Sanders declares Iowa popular vote victory, but party says it’s not what matters most
Sen. Bernie Sanders of Vermont claimed victory in the Iowa Democratic presidential caucuses on Thursday following days of counting delays, citing a lead in the popular vote totals.
“I want to thank the people of Iowa for the very strong victory they gave us at the Iowa caucuses on Monday night,” Sanders wrote in a message to supporters on Twitter. “Some 6,000 more Iowans came out to support us than any other candidate. With eight strong candidates competing, that is a decisive margin of victory.”
Before the caucuses, the Iowa Democratic Party cautioned against relying on the popular vote total as a metric for who won. That’s because at each precinct around the state, raw votes get translated into state delegate equivalents, or SDEs, according to the party — and the person who wins the most votes doesn’t necessarily earn the most SDEs.
The Iowa Democratic Party defines state delegate equivalents as “the projected number of state party convention delegates the candidates will receive based upon results of the precinct caucuses.”
With 97 percent of precincts reporting Thursday afternoon, former South Bend, Indiana, Mayor Pete Buttigieg narrowly led with 550 state delegate equivalents to Sanders’ 547, according to the party’s results page.
State delegates numbers ultimately determine how many Iowa delegates each candidate will have at the party’s convention this summer in Milwaukee, where the nominee to take on President Trump will be selected.
The Iowa Democratic party doesn’t declare a winner of the caucuses, instead presenting results in terms of raw supporters at each caucus (the number where Sanders leads) and how those translate into state delegate equivalents (where Buttigieg has the edge) — but the party said before the caucuses that it “encourages outlets to use the reported SDE number to determine a caucus winner.”
This phenomenon might sound familiar to anyone who remembers the 2016 presidential election: Hillary Clinton won millions more votes across the U.S. overall, but President Trump won a substantial majority in electoral college votes, which determine the winner.
“This is possible because of how (state delegate equivalents) are distributed,” NBC political correspondent Steve Kornacki said on Twitter of Buttigieg’s lead. “Basically, rural areas tend to get more bang for their buck at the expense of college-heavy areas.”
Sanders also spoke about what he called a “decisive victory” in Iowa at his New Hampshire campaign headquarters, just days before that state votes in the first-in-the-nation primary on Tuesday, USA Today reported.

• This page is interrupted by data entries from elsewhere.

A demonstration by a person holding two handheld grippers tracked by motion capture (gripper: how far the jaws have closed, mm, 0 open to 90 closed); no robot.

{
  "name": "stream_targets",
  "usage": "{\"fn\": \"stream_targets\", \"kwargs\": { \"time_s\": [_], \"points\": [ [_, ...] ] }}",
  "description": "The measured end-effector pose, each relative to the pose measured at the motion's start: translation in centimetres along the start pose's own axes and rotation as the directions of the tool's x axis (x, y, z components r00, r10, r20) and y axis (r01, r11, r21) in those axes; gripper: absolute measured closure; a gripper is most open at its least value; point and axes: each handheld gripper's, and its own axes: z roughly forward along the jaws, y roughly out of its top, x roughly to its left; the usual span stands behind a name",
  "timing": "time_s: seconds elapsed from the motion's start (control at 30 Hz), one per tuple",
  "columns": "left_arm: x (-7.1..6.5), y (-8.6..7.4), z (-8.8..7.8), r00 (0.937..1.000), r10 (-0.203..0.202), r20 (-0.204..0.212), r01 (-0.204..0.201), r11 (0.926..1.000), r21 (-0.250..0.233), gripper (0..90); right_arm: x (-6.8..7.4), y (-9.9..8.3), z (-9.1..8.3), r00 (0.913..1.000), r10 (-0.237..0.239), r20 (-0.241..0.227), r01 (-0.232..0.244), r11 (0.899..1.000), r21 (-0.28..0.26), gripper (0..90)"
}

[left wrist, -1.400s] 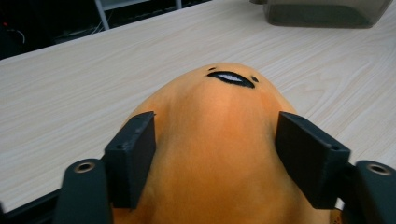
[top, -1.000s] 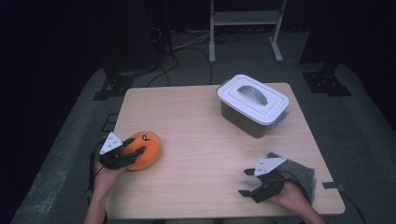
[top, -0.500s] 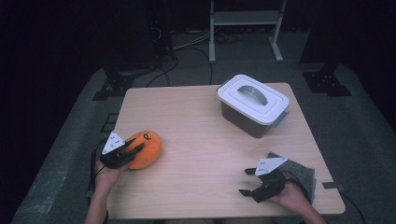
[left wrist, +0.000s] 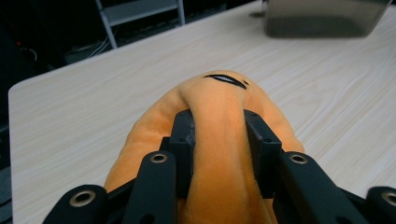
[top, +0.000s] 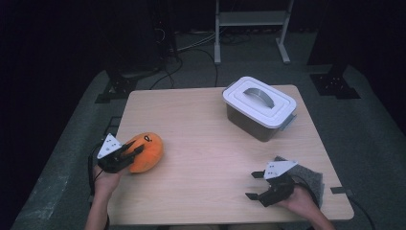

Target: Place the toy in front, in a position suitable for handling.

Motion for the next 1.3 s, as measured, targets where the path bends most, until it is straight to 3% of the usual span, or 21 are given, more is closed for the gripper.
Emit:
{"fn": "stream_targets", "kwargs": {
  "time_s": [0.13,0.17,0.3,0.4,0.43,0.6,0.63,0.67,0.7,0.73,0.9,0.97,1.07,1.23,1.27,1.3],
  "points": [
    [-0.8,0.9,-0.1,0.9984,-0.004,0.056,0.005,0.9998,-0.017,68.7,-0.1,0.0,-0.2,1.0,0.004,0.006,-0.004,1.0,0.0,21.8],
    [-1.6,1.5,0.0,0.9962,0.019,0.085,-0.017,0.9996,-0.023,68.7,-0.2,-0.1,-0.3,1.0,-0.001,0.007,0.001,1.0,-0.005,22.0],
    [-3.0,2.6,0.3,0.9905,0.051,0.128,-0.045,0.9978,-0.05,68.7,-0.3,-0.1,-0.4,0.9999,0.006,0.011,-0.006,1.0,-0.011,22.0],
    [-4.7,3.5,1.0,0.9796,0.075,0.187,-0.064,0.996,-0.062,68.7,-0.4,-0.2,-0.6,0.9999,0.008,0.013,-0.008,1.0,-0.014,22.0],
    [-4.7,3.5,1.0,0.9796,0.075,0.187,-0.064,0.996,-0.062,68.7,-0.4,-0.2,-0.6,0.9999,0.007,0.013,-0.006,1.0,-0.014,22.3],
    [-6.3,4.1,2.1,0.9671,0.094,0.236,-0.082,0.9949,-0.058,68.7,-0.4,-0.2,-0.7,0.9999,0.009,0.011,-0.009,1.0,-0.015,23.1],
    [-6.9,4.3,2.5,0.9614,0.099,0.257,-0.085,0.9943,-0.064,68.7,-0.4,-0.2,-0.7,0.9999,0.011,0.012,-0.011,1.0,-0.016,23.1],
    [-6.9,4.3,2.5,0.9614,0.099,0.257,-0.085,0.9943,-0.064,68.7,-0.5,-0.2,-0.7,0.9999,0.012,0.012,-0.011,1.0,-0.018,23.1],
    [-7.5,4.6,2.8,0.9555,0.107,0.275,-0.091,0.9934,-0.069,68.6,-0.5,-0.2,-0.8,0.9999,0.011,0.013,-0.01,1.0,-0.02,23.1],
    [-7.5,4.6,2.8,0.9555,0.107,0.275,-0.091,0.9934,-0.069,68.6,-0.5,-0.2,-0.8,0.9999,0.011,0.013,-0.01,1.0,-0.02,23.1],
    [-9.5,5.5,3.9,0.9353,0.137,0.326,-0.118,0.9899,-0.08,68.6,-1.0,-0.4,-1.6,0.9991,0.023,0.036,-0.022,0.999,-0.039,23.1],
    [-9.8,5.5,4.0,0.933,0.138,0.332,-0.117,0.9897,-0.082,68.6,-1.2,-0.6,-2.0,0.9984,0.036,0.043,-0.034,0.998,-0.053,23.1],
    [-10.6,5.7,4.6,0.9224,0.147,0.357,-0.125,0.9885,-0.085,68.6,-1.4,-0.7,-2.4,0.9978,0.045,0.049,-0.042,0.997,-0.063,23.1],
    [-12.5,5.8,5.7,0.9036,0.193,0.382,-0.18,0.9812,-0.071,68.6,-1.9,-1.1,-3.6,0.9961,0.055,0.07,-0.05,0.996,-0.076,23.1],
    [-12.5,5.8,5.7,0.9036,0.193,0.382,-0.18,0.9812,-0.071,68.5,-1.9,-1.1,-3.6,0.9961,0.055,0.07,-0.05,0.996,-0.076,23.1],
    [-12.7,5.7,5.9,0.8998,0.2,0.388,-0.189,0.9796,-0.067,68.5,-2.0,-1.2,-3.8,0.9956,0.059,0.072,-0.053,0.995,-0.08,23.1]
  ]
}}
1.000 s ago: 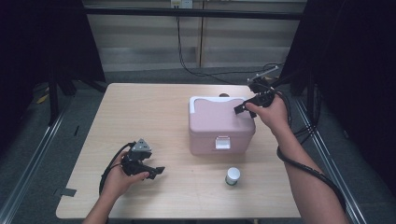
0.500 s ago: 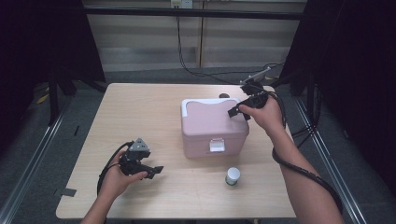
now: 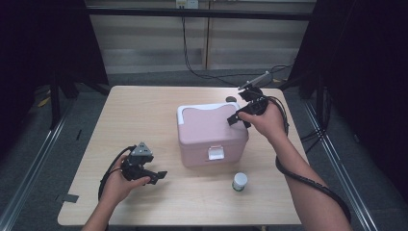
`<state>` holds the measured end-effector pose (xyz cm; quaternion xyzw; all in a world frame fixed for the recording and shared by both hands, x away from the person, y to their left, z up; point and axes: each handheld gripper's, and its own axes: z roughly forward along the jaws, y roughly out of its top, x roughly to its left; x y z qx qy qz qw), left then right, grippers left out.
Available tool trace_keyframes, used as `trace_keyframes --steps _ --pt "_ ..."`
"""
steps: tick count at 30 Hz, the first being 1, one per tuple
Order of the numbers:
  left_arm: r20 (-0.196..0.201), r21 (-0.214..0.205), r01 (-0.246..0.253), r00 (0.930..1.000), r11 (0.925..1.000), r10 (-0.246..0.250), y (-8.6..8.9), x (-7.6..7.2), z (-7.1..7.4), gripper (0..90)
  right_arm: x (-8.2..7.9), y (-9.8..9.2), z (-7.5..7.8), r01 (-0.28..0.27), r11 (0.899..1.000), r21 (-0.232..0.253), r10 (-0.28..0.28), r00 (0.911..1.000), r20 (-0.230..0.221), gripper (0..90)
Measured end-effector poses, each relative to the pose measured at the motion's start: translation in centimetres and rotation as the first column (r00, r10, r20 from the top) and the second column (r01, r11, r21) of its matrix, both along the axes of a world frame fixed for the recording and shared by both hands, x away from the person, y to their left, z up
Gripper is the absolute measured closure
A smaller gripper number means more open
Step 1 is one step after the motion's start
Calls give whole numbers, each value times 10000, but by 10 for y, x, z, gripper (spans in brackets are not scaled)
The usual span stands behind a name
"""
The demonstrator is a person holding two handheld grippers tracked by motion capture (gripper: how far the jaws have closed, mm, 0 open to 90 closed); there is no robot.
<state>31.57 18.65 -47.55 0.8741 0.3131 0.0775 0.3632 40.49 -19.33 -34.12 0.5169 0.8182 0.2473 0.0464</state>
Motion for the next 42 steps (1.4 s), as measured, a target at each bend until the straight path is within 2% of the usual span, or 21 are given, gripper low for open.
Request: trace_keyframes --steps 3,4,12,17,19,21,23,26,28,31,33,36,38,39,42 --pt "-98 -146 -30 9999 9999 28 1 0 0 178 -4 3 1 -244 9997 -82 243 9997 -63 302" --pt "-33 -44 -67 10000 10000 67 1 1 0 178 -5 5 2 -313 9994 -119 312 9995 -84 307" --pt "-109 -49 -149 9998 9999 148 3 1 -1 176 -15 13 5 -790 9965 -290 784 9966 -237 330" --pt "-133 -69 -156 9998 9999 155 4 2 -1 176 -14 9 7 -968 9953 -10 968 9953 97 420" --pt "-69 -155 -152 9999 9998 151 4 3 0 176 -8 6 9 -943 9953 235 935 9951 328 403" --pt "-93 -241 -161 9998 9996 159 5 2 1 176 2 4 9 -921 9957 52 917 9945 513 379" --pt "-139 -323 -112 9998 9994 107 4 1 1 176 11 2 6 -710 9973 204 700 9964 478 366" --pt "-184 -306 45 9998 9995 -51 2 2 -1 176 22 1 0 -741 9970 211 733 9966 378 329" --pt "-152 -223 37 9999 9997 -40 2 2 -1 176 27 2 -2 -765 9960 460 750 9966 337 316" --pt "-195 -238 78 9998 9997 -82 1 2 0 174 31 7 -5 -845 9951 519 830 9961 298 233" --pt "-140 -245 107 9998 9996 -111 0 2 0 174 32 10 -6 -791 9958 453 779 9965 288 205" --pt "-127 -162 144 9998 9998 -146 -2 1 0 174 29 12 -6 -684 9967 443 675 9975 227 213" --pt "-158 -174 220 9996 9996 -222 -4 1 0 174 26 12 -7 -666 9949 751 679 9976 -153 250" --pt "-94 -126 221 9997 9997 -222 -4 1 1 174 24 12 -7 -703 9937 875 720 9973 -167 267" --pt "20 -107 205 9998 9997 -205 -5 0 2 172 16 17 -6 -723 9942 799 744 9970 -235 271"
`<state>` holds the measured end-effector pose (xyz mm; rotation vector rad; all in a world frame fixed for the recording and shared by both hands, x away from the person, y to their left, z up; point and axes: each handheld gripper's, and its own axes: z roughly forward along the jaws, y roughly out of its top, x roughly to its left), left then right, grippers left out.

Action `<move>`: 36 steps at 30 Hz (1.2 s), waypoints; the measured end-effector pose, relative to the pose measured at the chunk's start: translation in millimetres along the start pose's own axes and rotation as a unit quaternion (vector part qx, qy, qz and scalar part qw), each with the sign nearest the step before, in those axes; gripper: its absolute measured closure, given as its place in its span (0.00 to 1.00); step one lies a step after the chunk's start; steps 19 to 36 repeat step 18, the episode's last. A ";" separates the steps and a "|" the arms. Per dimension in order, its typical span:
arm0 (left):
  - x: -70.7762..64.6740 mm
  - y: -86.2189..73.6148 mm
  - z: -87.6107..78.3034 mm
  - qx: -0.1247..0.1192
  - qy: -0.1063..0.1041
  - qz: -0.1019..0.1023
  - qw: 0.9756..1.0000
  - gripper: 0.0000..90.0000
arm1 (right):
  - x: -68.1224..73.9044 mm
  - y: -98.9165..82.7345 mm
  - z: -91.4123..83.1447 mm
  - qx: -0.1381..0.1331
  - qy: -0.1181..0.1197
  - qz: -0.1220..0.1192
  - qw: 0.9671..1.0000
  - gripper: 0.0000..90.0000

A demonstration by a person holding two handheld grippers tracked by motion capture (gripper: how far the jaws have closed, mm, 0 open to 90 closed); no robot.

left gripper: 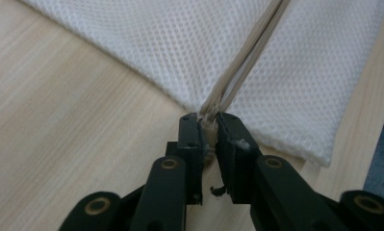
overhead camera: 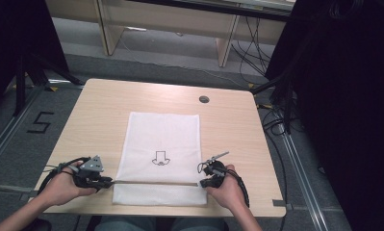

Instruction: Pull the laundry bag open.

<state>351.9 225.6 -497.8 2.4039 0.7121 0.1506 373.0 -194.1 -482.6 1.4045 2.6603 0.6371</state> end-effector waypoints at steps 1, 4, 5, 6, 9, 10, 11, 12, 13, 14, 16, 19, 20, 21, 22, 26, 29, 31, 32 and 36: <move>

“We are holding a press conference that should have occurred three nights ago in Des Moines, but for the inability of the Iowa Democratic Party to count votes in a timely fashion,” Sanders said, according to USA Today. “That screw-up has been extremely unfair to the people of Iowa, it has been unfair to all of the candidates and all of their supporters. So what I want to do, three days late, is thank the people of Iowa for the very strong victory they gave us Monday night.”
On Twitter, Sanders chalked the strong showing up to grassroots organizing.
Some material in this story appeared in an earlier article by the author.